[Dataset records]
=== Section Start ===
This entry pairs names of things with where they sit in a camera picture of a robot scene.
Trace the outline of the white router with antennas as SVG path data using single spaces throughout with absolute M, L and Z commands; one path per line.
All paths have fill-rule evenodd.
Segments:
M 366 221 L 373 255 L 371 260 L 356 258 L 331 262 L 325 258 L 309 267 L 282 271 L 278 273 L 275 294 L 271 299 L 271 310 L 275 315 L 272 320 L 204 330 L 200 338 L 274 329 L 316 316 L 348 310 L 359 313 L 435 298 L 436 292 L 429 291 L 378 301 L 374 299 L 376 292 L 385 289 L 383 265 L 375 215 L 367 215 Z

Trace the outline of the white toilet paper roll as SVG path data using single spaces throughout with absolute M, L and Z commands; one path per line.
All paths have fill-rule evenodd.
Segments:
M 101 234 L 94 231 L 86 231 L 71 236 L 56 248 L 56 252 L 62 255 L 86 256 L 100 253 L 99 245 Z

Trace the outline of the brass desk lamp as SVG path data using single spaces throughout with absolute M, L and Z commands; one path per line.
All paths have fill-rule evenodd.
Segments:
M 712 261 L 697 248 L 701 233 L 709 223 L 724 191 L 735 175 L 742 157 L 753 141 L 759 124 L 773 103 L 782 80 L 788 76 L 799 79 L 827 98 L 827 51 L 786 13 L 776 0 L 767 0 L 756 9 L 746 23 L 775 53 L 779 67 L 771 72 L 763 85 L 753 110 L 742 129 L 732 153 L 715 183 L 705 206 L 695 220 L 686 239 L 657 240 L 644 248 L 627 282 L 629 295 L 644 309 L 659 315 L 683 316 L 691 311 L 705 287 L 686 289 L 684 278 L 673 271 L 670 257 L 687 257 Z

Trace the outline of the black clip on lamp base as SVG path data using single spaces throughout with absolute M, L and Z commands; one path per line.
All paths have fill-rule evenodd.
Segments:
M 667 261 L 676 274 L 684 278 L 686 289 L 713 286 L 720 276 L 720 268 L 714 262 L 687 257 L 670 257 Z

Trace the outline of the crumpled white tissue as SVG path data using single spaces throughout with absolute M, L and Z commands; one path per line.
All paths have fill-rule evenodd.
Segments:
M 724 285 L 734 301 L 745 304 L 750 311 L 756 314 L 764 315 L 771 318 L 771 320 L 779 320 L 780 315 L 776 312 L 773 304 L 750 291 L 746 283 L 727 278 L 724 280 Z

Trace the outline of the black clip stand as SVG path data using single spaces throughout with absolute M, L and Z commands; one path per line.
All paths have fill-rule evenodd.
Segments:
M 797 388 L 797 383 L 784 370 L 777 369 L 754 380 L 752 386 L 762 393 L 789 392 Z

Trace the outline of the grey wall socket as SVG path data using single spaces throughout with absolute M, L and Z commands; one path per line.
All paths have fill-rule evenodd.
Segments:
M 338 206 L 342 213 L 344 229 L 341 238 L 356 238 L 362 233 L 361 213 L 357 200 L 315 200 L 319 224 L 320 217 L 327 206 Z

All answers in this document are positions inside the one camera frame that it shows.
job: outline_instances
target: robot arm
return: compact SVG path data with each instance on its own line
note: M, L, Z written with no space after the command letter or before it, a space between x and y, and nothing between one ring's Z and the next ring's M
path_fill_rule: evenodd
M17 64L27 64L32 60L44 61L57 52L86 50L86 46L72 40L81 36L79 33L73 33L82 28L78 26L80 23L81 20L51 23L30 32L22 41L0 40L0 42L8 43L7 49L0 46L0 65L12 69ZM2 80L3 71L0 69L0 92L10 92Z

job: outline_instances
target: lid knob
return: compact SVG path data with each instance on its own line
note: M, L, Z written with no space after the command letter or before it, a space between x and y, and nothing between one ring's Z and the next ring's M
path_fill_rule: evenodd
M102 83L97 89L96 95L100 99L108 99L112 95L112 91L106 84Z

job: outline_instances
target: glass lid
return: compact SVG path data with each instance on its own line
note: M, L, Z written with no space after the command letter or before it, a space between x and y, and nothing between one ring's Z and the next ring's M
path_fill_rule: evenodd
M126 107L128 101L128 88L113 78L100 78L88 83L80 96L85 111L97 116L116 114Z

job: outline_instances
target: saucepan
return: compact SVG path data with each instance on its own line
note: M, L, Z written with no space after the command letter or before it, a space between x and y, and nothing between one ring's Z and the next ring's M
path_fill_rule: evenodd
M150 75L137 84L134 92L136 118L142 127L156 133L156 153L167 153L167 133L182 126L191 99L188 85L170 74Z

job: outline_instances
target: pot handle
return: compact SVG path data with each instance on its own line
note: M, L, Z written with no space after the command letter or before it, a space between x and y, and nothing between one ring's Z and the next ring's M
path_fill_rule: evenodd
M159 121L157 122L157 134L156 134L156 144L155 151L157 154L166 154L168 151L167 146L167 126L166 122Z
=== Section End ===
Show every line above in which the word "clip" occurs.

RESULT FOR THIS EXERCISE
Trace the outline of the black clip on lamp base as SVG path data using single spaces throughout with absolute M, L and Z commands; one path per line.
Trace the outline of the black clip stand as SVG path data using single spaces throughout with absolute M, L and Z commands; one path per line.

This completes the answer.